In the past 18 months, Frommelt Products Corp., a manufacturer of dock seals, has recorded nearly 90 incidents of dock-seal fire damage. Why the sudden rise in a problem that seemed nonexistent just a few years ago? The answer reads almost like a TV detective story. Several factors have converged since 1999 to cause the rise in incidents and property damage.

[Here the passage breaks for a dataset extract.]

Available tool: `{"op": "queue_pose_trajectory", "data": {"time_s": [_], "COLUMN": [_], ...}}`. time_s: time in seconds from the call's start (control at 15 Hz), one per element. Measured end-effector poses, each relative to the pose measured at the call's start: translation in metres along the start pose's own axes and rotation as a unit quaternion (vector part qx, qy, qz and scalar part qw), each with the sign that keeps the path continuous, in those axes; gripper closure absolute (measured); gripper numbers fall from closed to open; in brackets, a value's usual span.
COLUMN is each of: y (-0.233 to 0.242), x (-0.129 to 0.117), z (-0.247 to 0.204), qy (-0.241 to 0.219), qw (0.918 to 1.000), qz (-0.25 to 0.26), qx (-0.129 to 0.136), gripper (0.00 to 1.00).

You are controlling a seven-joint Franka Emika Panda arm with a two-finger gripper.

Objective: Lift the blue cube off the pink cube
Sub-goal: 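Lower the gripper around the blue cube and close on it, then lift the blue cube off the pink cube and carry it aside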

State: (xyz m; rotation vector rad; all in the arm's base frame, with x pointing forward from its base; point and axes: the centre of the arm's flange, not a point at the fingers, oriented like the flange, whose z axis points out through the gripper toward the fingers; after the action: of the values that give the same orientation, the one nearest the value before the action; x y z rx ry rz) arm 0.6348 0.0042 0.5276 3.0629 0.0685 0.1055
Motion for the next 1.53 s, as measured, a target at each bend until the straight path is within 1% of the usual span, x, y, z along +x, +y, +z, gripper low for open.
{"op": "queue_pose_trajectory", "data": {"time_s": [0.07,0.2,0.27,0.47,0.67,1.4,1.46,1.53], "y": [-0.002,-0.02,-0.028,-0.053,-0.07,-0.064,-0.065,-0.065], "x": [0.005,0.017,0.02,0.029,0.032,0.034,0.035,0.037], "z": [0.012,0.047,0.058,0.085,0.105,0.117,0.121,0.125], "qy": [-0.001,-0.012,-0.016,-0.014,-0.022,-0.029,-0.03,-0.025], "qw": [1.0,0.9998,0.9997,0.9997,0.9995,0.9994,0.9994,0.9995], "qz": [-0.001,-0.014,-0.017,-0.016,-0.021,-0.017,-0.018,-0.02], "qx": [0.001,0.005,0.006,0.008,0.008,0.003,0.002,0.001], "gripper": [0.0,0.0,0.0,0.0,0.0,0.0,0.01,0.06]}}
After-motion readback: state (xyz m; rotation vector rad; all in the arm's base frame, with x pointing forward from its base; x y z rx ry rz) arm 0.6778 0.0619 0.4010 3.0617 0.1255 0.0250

In the past 18 months, Frommelt Products Corp., a manufacturer of dock seals, has recorded nearly 90 incidents of dock-seal fire damage. Why the sudden rise in a problem that seemed nonexistent just a few years ago? The answer reads almost like a TV detective story.

Several factors have converged since 1999 to cause the rise in incidents and property damage. First, the National Highway Traffic Safety Administration (NHTSA) in 1999 issued an "interpretive rule" regarding the positioning of identification lamps and clearance lamps on the rear, upper header of trailers. Second, truckers began adding additional or larger alternators to their trucks to power the various accessories and onboard systems. The additional power produces more heat in truck and trailer lights. Third, until the recent research conducted by Frommelt, no one recognized the danger of leaving a lighted trailer in contact with the dock seal.

Now, it is evident that the required identification lamps in close contact with the dock shelter can generate enough heat to ignite the seal — in as little as 20 minutes.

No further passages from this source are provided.